Friday, Dec. 30, 1966

Simple Simon

The Star-Spangled Girl. Eden without Eve is Neil Simon's idea of Paradise. The eternal female drives his characters nuts. In The Odd Couple, a pair of poker-playing middle-agers fled their wives to room together in bachelor bliss. In The Star-Spangled Girl, a pair of post-Ivy League rebels share a dropout of an apartment with penurious satisfaction until a girl who looks like a whipped-cream frappe shows up to curdle their joy.

Anthony Perkins and Richard Benjamin, the boys involved, write and edit a magazine of strenuous anti-U.S. protest but no visible proceeds called Fallout. The boys are intelligent fools and natural allies. Editor Perkins has the wiry agony of a tortured coat hanger. Benjamin, the writing half of the team, casts the glowless beam of an abandoned lighthouse.

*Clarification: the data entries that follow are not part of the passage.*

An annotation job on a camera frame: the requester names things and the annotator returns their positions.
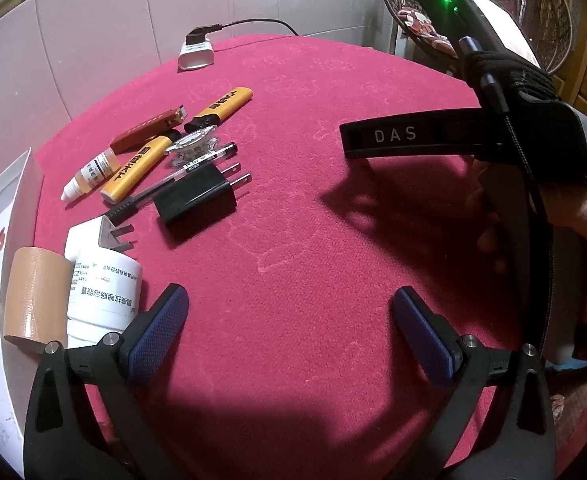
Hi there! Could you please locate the person's right hand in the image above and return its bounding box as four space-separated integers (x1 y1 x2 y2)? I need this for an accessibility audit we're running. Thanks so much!
463 50 587 273

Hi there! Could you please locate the yellow lighter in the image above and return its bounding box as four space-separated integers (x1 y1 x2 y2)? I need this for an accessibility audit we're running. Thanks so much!
184 87 254 134
100 131 180 206

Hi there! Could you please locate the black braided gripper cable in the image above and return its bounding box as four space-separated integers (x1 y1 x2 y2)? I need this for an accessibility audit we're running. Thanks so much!
459 36 557 356

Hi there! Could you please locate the white power strip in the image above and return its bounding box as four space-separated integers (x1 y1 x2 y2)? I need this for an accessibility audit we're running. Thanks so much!
178 39 218 72

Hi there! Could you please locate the white charger plug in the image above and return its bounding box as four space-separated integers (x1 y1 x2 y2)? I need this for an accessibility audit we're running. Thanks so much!
64 215 135 262

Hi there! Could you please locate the black charger plug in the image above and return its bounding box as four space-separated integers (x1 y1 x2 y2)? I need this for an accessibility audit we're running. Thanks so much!
152 162 252 236

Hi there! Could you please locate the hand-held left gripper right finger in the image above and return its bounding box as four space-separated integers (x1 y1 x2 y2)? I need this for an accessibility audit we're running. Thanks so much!
392 286 558 480

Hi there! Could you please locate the black plug with cable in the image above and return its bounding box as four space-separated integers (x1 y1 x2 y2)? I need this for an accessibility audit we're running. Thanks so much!
186 18 300 47

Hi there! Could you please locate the tan tape roll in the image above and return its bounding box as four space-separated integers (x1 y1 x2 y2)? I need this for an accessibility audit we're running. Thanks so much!
2 246 77 358

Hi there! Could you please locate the red lighter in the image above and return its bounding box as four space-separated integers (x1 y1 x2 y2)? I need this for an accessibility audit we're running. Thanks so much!
110 105 188 156

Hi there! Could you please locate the small white dropper bottle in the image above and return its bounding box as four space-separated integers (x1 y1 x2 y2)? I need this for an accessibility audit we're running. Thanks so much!
62 151 120 205

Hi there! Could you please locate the metal cage fan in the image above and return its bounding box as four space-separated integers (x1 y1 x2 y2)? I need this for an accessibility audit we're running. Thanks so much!
379 0 574 77

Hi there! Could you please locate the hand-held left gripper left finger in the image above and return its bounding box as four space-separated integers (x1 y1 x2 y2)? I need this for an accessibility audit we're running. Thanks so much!
24 283 190 480

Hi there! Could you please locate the red patterned cloth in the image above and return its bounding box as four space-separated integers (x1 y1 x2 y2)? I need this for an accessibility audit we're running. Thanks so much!
397 7 460 59

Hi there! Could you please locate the black gel pen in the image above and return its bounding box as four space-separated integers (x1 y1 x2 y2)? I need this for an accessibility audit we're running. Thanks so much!
104 142 238 226

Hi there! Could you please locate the red tablecloth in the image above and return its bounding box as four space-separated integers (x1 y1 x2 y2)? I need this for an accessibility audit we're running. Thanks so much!
34 34 587 480

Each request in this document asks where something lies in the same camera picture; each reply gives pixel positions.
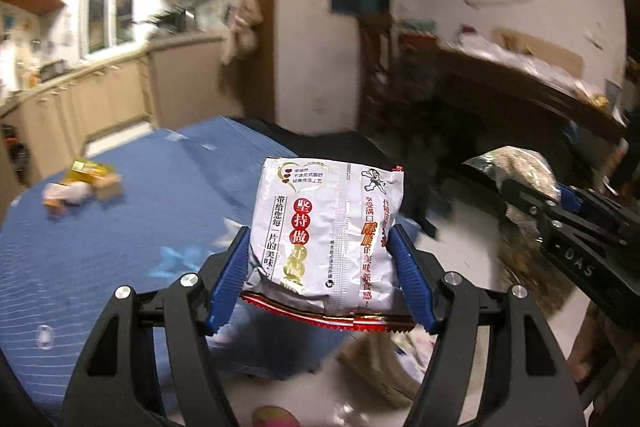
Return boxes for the dark bag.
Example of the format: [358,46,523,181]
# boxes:
[0,122,28,188]

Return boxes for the dark wooden desk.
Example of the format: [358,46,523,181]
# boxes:
[435,44,628,148]

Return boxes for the crumpled white plastic bag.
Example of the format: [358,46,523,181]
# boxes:
[447,34,586,84]

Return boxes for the dark wooden chair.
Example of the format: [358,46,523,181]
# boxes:
[357,14,402,142]

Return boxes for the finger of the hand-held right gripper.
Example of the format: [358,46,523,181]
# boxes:
[556,184,608,219]
[500,178,563,229]

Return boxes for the kitchen window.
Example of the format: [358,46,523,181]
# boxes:
[80,0,141,58]

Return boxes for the blue star-print tablecloth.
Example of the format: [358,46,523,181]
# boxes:
[0,116,351,427]

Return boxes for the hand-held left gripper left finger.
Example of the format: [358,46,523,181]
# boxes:
[62,226,251,427]

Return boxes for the white red-edged snack packet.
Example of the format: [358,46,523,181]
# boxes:
[240,156,418,334]

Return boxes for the white orange packet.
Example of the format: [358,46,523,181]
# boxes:
[41,182,94,218]

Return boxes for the clear bag of grains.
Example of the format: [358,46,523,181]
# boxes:
[462,146,561,204]

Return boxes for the cardboard box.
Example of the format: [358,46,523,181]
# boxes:
[337,334,438,410]

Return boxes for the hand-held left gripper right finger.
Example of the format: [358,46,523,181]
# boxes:
[389,224,586,427]

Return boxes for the beige hanging cloth bags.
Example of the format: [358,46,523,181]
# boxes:
[220,0,266,66]

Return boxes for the beige lower kitchen cabinets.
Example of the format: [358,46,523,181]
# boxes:
[0,34,226,178]

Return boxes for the yellow wrapper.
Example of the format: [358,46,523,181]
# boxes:
[64,159,117,186]

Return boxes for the person's right hand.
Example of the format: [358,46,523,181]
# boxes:
[570,302,621,384]

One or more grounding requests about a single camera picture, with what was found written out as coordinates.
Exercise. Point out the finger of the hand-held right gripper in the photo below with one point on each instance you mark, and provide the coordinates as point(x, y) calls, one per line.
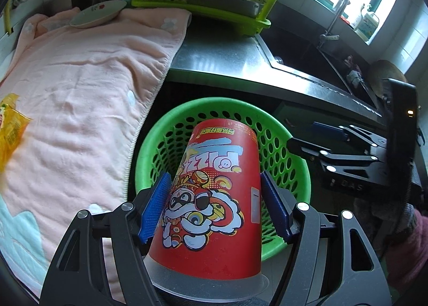
point(329, 130)
point(351, 162)

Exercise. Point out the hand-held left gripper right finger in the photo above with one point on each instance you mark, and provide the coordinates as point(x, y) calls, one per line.
point(274, 205)

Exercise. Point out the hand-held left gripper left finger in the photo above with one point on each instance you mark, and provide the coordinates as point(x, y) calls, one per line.
point(155, 205)

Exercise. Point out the red cartoon print paper cup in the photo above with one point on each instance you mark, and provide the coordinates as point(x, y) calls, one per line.
point(214, 219)

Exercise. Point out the green perforated plastic basket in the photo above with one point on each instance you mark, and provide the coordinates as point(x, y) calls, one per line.
point(214, 104)

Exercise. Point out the yellow snack wrapper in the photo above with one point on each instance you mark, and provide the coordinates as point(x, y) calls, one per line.
point(13, 129)

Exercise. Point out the person's right forearm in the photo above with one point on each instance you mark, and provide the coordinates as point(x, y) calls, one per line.
point(411, 252)

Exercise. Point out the steel kitchen sink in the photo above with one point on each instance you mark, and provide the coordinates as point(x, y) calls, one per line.
point(301, 48)

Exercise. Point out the white detergent bottle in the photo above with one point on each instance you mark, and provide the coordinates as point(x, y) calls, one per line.
point(367, 25)

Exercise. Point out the metal faucet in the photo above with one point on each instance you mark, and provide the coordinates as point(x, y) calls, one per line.
point(334, 18)

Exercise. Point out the pink blanket with teal print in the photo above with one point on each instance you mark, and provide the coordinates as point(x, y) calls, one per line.
point(83, 92)

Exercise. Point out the metal baking tray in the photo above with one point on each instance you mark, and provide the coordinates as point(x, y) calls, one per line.
point(234, 5)

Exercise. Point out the beige ceramic plate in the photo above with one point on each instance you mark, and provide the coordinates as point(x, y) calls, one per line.
point(97, 13)

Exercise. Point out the yellow gas pipe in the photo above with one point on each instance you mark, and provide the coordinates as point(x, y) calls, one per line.
point(7, 18)

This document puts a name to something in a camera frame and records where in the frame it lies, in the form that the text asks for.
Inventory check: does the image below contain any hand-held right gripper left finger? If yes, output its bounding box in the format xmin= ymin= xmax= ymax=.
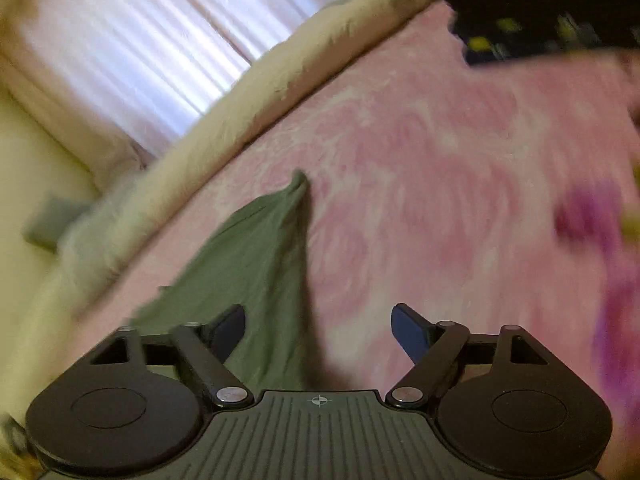
xmin=75 ymin=304 xmax=254 ymax=409

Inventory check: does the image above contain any pink floral blanket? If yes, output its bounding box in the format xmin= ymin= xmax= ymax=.
xmin=65 ymin=0 xmax=640 ymax=461

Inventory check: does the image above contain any pink sheer curtain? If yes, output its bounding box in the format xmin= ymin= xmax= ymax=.
xmin=0 ymin=0 xmax=362 ymax=162

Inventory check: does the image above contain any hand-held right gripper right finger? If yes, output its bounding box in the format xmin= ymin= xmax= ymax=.
xmin=385 ymin=303 xmax=566 ymax=409

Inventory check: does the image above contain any grey and cream duvet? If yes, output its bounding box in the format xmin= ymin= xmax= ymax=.
xmin=0 ymin=0 xmax=451 ymax=480

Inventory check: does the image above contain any grey t-shirt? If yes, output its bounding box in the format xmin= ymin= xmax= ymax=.
xmin=131 ymin=170 xmax=327 ymax=394

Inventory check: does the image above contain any grey pillow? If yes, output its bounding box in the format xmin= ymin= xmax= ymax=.
xmin=22 ymin=192 xmax=97 ymax=252

The girl who invades their paradise -- played by Connie Stevens, an actress with the vocal cords of a Southern noncom -- is a superpatriot who treats the American flag like a family heirloom. Nonetheless, her "smell" sends Benjamin into an aphrodizzying spin. Trying feverishly to free his writer from this sexual block, Perkins soon follows his own nose to the selfsame love. On this slender plot line, the playwright has hung some Simon-pure comedy of the inane, the illogical and the absurd. His natively quirky touch is evident when Benjamin attempts to escort the girl bedward with the line, "This is a citizen's arrest." But every so often the gags are too simple Simon.

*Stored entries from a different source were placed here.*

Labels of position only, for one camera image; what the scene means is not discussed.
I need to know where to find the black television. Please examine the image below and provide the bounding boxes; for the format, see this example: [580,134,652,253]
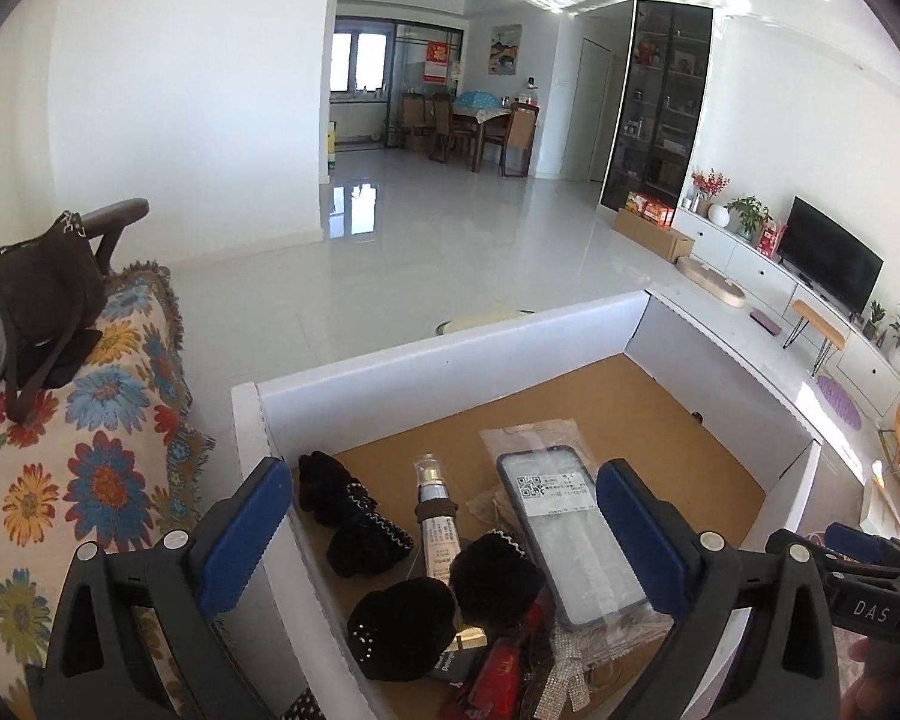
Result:
[776,196,884,316]

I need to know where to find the sofa with floral blanket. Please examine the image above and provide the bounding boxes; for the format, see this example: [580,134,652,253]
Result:
[0,199,215,720]

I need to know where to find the person's right hand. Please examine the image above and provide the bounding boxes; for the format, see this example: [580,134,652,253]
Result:
[844,639,900,720]

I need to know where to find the white cardboard storage box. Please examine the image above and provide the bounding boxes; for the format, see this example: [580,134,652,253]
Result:
[231,289,826,720]

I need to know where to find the wooden dining chair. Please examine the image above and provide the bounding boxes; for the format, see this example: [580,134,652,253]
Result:
[427,94,460,164]
[501,105,541,179]

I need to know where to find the white door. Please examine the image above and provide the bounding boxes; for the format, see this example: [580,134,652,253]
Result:
[562,37,614,182]

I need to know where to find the leafy green potted plant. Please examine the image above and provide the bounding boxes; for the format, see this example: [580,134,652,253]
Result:
[726,196,772,241]

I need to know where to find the black velvet scrunchie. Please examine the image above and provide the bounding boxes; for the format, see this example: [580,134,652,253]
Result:
[345,577,458,683]
[450,531,546,631]

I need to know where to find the cream tube with silver cap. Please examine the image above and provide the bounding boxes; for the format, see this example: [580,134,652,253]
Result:
[412,454,464,584]

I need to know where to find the brown cardboard box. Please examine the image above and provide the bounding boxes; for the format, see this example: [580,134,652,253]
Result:
[613,208,695,263]

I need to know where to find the dining table with blue cloth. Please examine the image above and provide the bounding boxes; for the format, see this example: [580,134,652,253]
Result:
[450,92,512,173]

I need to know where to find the phone case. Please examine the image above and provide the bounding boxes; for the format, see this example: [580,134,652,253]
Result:
[480,424,677,640]

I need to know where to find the black hair tie bundle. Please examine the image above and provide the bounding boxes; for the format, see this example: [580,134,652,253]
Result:
[298,450,415,580]

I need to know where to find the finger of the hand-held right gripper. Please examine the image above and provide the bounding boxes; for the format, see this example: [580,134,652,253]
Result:
[826,523,900,578]

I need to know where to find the red flowers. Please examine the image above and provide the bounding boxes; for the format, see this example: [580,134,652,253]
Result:
[690,169,730,203]

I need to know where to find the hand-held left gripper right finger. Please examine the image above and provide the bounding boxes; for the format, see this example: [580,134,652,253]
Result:
[596,459,841,720]

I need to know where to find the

George Axelrod has directed the cast to act with the fury of lions loosed on early Christians. Yet even when the players flay their roles, enough humor prevails to permit Girl to join Barefoot in the Park, The Odd Couple and Sweet Charity as another hit, making Neil Simon the first playwright since Avery Hopwood in 1920 to have four Broadway shows running at the same time.